> [INPUT DATA]
◇ ◇ ◇ ◇ ◇ ◇ ◇

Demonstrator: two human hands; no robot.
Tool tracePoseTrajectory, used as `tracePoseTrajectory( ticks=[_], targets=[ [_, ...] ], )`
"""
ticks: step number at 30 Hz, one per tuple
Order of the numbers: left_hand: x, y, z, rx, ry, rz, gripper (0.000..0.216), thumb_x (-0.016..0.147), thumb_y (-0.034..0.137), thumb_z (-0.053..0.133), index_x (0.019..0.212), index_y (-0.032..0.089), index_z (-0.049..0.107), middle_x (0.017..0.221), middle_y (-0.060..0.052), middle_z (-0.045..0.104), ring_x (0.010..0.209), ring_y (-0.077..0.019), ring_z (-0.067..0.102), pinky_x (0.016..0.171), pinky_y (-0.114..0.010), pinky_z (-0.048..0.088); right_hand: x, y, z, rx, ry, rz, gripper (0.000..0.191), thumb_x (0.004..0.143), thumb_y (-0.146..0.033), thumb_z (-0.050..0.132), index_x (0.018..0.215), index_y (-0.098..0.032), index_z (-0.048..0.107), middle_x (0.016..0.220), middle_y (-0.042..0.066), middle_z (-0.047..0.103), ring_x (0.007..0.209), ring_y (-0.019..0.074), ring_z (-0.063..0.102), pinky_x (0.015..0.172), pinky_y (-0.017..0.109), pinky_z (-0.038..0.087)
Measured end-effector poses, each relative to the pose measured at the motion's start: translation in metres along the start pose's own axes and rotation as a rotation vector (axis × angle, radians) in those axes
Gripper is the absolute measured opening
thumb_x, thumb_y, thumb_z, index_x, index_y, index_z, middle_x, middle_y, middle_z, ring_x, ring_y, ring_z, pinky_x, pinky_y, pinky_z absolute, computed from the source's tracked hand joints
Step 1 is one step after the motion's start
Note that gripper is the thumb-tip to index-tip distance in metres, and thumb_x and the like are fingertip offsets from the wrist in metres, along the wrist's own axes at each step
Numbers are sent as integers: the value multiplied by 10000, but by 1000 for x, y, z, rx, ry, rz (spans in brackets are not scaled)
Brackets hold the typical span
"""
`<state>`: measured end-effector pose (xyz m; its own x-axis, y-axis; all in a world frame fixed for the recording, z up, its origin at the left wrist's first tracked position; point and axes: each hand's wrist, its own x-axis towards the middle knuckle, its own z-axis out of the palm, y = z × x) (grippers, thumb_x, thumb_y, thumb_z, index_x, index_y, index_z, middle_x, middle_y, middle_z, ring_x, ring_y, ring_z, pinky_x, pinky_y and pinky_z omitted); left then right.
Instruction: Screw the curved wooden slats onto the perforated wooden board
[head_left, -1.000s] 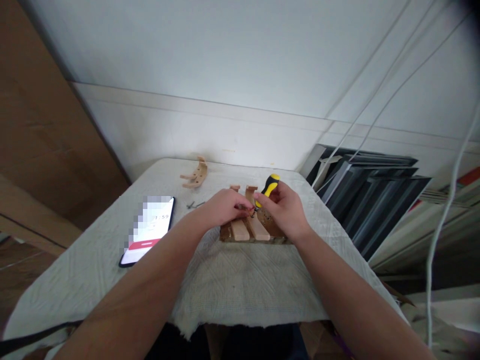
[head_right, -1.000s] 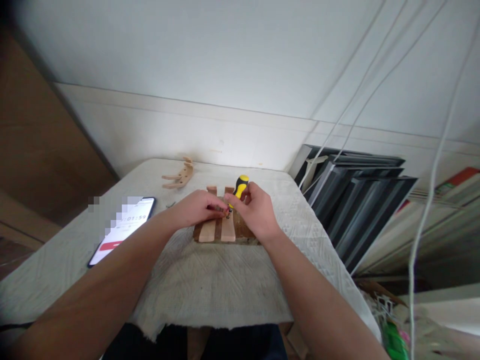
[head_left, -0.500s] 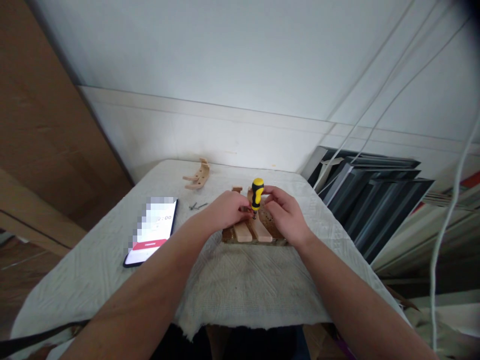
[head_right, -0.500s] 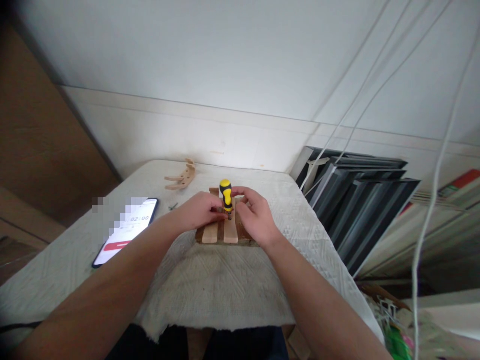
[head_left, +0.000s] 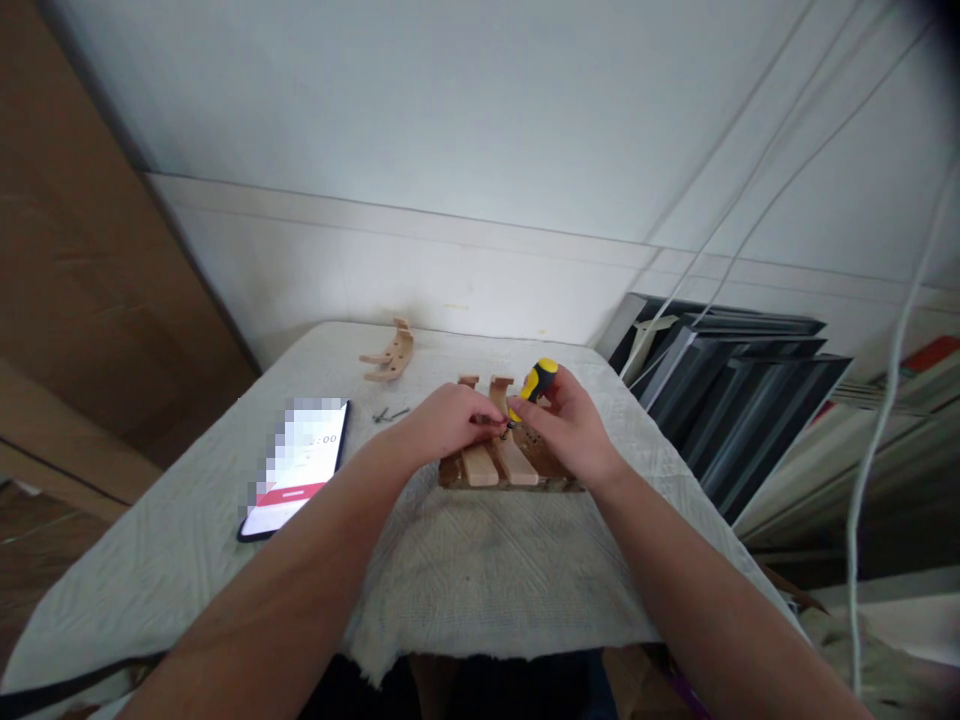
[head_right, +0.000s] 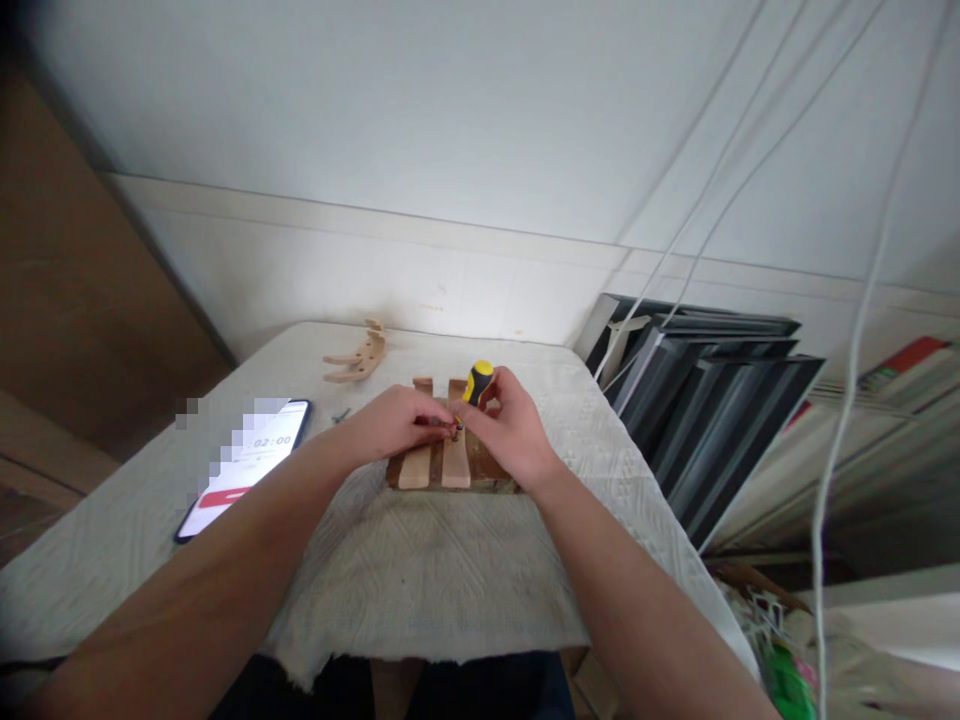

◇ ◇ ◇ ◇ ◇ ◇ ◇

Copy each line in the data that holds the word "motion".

> [OUTPUT FOR THIS EXERCISE]
Measured end-effector poses, each relative to the pose measured at the motion's start: translation in metres along the start pose's own axes and rotation as a rotation vector (axis × angle, radians) in those axes
Step 1 is one step after the motion's start

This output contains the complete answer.